### [WORK TASK]
Look below for the line containing "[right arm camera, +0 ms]" and the line containing "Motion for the", then set down both and every line between them exactly, without pictures.

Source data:

· · · ·

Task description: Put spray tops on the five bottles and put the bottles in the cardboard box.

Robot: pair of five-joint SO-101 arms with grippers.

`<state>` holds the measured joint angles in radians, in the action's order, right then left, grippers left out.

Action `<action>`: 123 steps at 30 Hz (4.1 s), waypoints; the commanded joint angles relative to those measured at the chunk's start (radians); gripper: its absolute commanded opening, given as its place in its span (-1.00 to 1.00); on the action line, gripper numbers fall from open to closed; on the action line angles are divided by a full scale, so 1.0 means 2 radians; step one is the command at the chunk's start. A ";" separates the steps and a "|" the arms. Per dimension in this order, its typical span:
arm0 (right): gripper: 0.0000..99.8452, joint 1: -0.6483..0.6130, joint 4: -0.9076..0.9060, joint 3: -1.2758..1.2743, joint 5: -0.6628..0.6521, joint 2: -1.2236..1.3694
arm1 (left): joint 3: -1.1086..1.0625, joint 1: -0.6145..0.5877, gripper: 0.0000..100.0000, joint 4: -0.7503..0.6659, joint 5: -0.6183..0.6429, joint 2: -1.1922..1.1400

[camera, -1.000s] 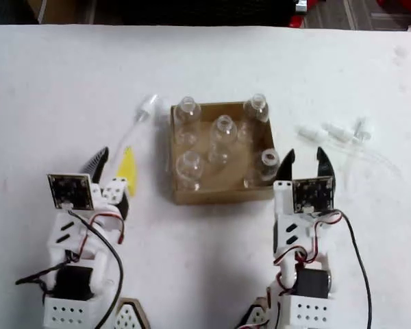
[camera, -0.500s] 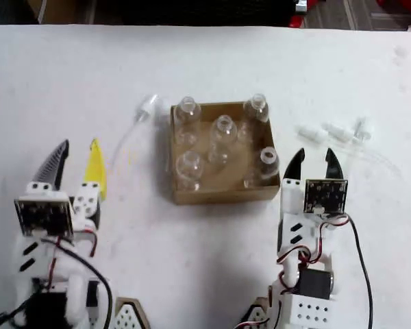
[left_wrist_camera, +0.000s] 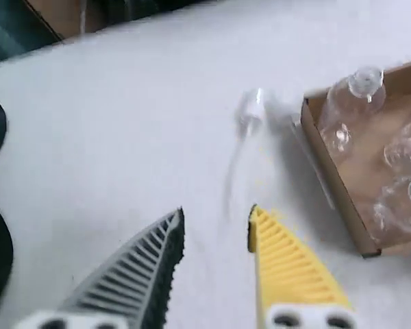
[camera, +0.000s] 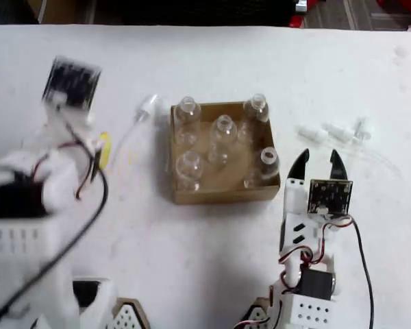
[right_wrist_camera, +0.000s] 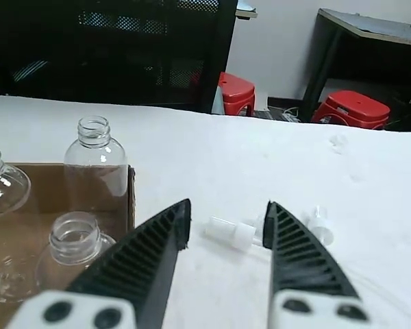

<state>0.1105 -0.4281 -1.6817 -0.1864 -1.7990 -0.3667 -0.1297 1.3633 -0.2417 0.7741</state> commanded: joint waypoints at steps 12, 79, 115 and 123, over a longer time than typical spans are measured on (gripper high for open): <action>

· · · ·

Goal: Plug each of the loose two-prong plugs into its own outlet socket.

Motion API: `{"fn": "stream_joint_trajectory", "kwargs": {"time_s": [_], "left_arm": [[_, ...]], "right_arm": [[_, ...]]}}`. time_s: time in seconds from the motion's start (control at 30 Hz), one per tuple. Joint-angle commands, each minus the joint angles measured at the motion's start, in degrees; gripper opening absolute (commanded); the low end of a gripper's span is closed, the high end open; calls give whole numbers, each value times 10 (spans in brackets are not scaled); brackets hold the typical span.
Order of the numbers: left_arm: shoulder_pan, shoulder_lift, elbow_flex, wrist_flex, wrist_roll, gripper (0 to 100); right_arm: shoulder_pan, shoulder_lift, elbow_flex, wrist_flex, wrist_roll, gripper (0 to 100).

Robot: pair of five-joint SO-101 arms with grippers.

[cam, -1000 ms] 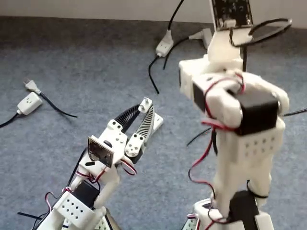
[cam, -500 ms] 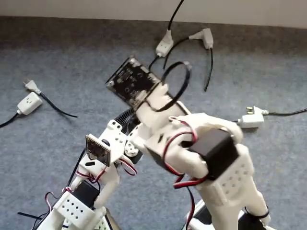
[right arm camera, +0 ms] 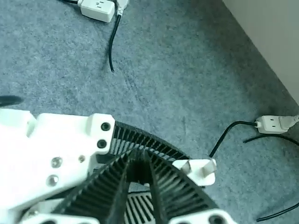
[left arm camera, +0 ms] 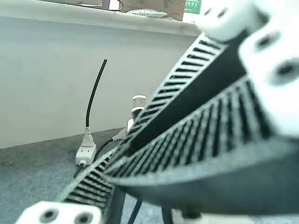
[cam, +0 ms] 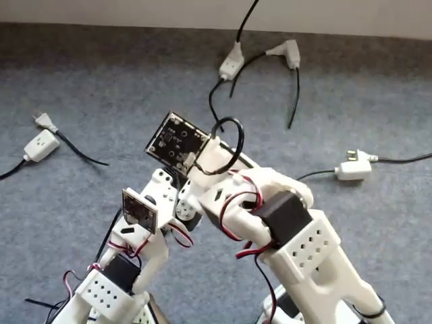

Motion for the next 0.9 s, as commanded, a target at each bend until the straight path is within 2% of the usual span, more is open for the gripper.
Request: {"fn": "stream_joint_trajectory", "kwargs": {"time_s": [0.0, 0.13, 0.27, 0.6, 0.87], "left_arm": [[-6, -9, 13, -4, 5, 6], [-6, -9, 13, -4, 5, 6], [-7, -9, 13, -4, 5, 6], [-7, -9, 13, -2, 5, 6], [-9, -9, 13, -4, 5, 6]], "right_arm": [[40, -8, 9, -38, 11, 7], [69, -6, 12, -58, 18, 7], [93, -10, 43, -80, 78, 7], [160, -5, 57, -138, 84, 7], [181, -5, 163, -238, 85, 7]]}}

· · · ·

### [SOLUTION FOR THIS EXERCISE]
[right arm camera, +0 ms] 
[left arm camera, +0 ms] 
[cam, +0 ms] 

Motion for the next 0.9 s, as commanded, a target at each bend until the straight path is within 2% of the usual span, more is open for the gripper.

The output requires no additions.